◆ COLLECTED DATA
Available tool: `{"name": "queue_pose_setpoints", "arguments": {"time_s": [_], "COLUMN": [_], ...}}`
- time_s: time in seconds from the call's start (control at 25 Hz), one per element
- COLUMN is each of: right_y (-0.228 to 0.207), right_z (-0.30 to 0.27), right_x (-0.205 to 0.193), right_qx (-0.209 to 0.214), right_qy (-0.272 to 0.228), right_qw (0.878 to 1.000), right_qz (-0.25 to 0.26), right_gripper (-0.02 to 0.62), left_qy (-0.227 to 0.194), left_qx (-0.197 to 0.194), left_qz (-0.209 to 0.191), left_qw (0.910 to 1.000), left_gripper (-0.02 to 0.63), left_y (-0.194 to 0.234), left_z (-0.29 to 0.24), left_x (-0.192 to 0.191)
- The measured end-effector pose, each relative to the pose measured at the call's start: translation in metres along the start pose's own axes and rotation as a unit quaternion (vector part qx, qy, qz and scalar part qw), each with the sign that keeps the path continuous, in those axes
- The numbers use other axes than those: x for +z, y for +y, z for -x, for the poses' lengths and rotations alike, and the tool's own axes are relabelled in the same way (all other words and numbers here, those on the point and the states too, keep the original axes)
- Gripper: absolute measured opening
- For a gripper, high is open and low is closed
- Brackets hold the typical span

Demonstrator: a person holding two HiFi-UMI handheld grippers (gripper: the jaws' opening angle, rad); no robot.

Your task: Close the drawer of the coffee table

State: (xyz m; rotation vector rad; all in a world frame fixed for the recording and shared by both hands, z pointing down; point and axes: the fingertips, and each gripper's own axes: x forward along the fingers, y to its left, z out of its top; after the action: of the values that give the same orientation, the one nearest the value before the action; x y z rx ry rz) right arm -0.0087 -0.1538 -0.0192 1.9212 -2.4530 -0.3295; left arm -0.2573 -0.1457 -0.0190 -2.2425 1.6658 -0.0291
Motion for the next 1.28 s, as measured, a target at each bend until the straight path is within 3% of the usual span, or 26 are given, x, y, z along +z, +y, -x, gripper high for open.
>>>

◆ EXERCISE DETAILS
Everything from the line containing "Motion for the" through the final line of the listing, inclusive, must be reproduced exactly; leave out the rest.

◆ ANSWER TO THE PROBLEM
Motion for the next 1.28 s, as measured, a target at each bend until the straight path is within 3% of the usual span, or 26 are given, x, y, z along +z, +y, -x, gripper high for open.
>>>

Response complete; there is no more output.